The truth is that we do not know for certain what the goals and plans of our nation is in Iraq. We would be fools to simply trust what they tell us or to believe that what they are telling us is their motives is their ONLY motive. It may be true what they are telling, but what they are omitting may be of greater weight in the motivation of our activity. The argument can be very easily made that we want to keep troops in Iraq for a long time. It is not secrete that we need or want military bases in the Middle East and that we want to ensure the flow of oil is not used politically to hurt our interest. However, the people of the Middle East do not want US troops based on their soil. So instability in Iraq could work to our geopolitical advantage.

3 Comments:

At 7:09 AM, Blogger NmagiNATE said...

One Man, One Vote is not democracy.

Considering the various interests and the legitimate cultural differences in Rank-Order-Priority Interests along with the globally universal, local oppression both historical and current... One Man, One Vote maintains oppression with the illusion of freedom through the most minute of concessions of the powerful to the power-less.

And, even the One Man, One Vote Model hasn't been advocated in Iraq.

Pretty curious considering the US hypocrisy on this.

None of our greatly concerned White fellow citizens seemed to think the whole structure of American "democracy" needed to be restructured to avoid the tyranny of the majority (like the Shi'ites) over the minority (the Sunnis, etc.). And this was after centuries long demonstration of that tyranny.

What happened to the Black US Prime Minister(s)?

What happened to a government set up by its very structure to reflect and install representatives of every ethnic group according to their proportion of the population?

The US for sure have no moral ground to talk about democracy, let alone talk about exporting it.

You can't export something you don't have at home.
But, then again, that is obviously what they intend...
To export their White Supremacy dominance with their US Model (and all they've learned as they've perfected dominance here) around the world when and were they can.

Make no mistake about it. Only stupid people believe what a proven liar says in literal terms.

 
At 1:18 PM, Blogger Noah TA said...

I have never heard so many white folks bring upon the US history of oppression and the years of struggle that the nation (blacks) had to endure to reach the point we are now. What they are tying to do is prep the people, American and Iraqis, to not expect much from this for a long time. They just want to people to see the election as a victory in and of itself.. That way, the administration can claim responsibility for that success and any and all subsequent failures, will be the fault of the Iraqis.

One of Ironies here is that many people From Africa and other parts of the world used to go to Iraq for work, under the old Saddam regime. The per capital income, middle class, schools and other things were markedly better under Saddam, than in Many Democracies around the world, particularly in Africa. When you are at the levels of abject poverty, your main concern is economic and not political. I think that many people would trade in their vote, for the ability to eat and feed their children every day. In truth, the biggest dictator and oppressor in this world is POVERTY. No one is invading poor nations with capital investments, like they are willing to invade nations that are non democratic missiles and tanks. Its all BS in my opinion. Just a pretext to get at resources.

 
At 9:14 AM, Blogger bombsoverbaghdad said...

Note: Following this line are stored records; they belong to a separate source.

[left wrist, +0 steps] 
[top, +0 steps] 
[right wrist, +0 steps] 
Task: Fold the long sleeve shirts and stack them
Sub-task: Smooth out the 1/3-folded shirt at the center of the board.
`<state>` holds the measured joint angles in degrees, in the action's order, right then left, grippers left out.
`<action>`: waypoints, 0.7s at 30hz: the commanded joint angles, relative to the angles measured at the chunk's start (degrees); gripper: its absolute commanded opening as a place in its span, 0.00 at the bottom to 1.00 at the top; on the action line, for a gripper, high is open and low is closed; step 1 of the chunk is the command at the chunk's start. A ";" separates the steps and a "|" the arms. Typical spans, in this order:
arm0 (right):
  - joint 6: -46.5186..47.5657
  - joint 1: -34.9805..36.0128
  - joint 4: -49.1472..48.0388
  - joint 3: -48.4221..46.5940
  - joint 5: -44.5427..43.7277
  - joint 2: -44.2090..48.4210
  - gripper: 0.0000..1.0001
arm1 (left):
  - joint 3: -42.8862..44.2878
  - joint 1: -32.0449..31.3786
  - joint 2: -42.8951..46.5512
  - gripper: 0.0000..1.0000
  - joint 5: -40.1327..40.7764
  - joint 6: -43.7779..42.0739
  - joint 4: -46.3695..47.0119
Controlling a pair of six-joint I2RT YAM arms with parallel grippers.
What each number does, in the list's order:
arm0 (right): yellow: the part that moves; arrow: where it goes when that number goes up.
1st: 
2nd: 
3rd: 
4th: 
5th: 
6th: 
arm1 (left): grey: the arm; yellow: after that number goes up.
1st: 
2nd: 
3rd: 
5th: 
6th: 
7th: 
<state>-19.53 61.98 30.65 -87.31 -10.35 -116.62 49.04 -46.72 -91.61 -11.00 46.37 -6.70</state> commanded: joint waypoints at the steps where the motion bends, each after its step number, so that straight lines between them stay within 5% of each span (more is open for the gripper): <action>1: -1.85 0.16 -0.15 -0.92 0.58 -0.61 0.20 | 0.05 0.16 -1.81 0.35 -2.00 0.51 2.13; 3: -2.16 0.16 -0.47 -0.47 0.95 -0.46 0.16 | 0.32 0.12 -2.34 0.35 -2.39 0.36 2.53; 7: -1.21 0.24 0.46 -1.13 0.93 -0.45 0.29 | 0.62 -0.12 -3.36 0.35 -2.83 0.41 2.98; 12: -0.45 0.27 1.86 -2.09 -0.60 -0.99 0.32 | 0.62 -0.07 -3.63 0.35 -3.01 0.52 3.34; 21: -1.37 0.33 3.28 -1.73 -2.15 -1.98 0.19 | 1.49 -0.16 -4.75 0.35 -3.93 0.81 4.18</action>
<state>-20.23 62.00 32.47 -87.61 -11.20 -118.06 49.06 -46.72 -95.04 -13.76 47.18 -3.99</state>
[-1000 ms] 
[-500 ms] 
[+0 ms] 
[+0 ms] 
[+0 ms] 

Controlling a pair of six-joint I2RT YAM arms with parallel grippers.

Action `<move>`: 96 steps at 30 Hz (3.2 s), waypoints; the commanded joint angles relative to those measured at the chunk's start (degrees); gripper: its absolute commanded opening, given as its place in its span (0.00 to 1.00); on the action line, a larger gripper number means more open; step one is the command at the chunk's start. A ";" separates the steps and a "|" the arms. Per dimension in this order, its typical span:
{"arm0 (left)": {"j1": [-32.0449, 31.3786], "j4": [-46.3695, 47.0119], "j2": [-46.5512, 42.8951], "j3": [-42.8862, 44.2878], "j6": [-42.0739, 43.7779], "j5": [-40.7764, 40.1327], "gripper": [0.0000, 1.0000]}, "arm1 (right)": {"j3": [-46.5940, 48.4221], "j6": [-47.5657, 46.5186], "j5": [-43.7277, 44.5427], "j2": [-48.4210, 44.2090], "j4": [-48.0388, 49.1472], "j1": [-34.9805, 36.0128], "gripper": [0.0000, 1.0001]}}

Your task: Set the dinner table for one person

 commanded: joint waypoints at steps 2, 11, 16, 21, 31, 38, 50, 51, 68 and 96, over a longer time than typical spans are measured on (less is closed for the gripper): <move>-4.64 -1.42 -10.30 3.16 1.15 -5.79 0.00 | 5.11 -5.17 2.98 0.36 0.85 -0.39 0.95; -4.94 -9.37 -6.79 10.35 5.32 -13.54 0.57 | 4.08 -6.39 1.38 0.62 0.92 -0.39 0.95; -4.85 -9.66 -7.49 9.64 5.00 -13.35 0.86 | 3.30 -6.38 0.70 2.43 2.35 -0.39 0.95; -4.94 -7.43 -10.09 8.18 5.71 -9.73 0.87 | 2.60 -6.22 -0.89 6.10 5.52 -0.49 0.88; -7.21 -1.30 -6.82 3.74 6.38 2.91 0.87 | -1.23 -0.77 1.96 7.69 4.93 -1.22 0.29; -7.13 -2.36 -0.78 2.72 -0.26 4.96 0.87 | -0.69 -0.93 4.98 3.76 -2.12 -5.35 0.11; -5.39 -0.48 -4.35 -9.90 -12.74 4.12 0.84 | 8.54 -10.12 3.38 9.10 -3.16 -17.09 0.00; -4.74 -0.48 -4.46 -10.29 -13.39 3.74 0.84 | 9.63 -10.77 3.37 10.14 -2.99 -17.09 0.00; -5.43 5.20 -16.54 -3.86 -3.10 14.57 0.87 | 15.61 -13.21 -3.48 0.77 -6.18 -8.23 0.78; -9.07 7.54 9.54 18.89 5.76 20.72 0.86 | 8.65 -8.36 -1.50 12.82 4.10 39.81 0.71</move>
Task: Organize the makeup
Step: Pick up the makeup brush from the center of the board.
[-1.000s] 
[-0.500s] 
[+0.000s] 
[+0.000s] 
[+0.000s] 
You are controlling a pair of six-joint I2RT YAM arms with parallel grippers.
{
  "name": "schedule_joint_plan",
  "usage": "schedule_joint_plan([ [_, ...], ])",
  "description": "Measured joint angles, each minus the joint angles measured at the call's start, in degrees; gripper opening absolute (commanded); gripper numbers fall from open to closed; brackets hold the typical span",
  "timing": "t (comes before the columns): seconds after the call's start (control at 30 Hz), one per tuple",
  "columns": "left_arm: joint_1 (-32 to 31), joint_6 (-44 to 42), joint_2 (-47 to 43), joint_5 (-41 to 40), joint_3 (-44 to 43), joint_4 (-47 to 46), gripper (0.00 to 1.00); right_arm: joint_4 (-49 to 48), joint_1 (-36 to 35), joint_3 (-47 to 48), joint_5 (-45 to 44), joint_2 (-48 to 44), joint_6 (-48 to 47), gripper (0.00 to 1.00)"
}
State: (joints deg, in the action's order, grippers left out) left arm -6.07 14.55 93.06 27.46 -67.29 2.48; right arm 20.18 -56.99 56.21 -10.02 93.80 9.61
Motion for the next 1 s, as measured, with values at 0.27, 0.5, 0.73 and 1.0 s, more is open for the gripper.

Most of the pontificating enganged in by the media and political leaders relating to the Iraqi election is "lipstick on a pig" to me. If the policy if foul, adding a little bit of sugar to it won't make it sweet.
I have never seen America as self-righteous as it is right now. If you were from another planet and you listened to white people talk about this election compared with blacks voting, you'd think that they GAVE us the right to vote out of the goodness of their hearts. Wrong. We had to fight and die for it. I'm so tired of hearing all of this rhetoric about freedom, because these very same people are the ones cheering when we kill a whole bunch of people over there.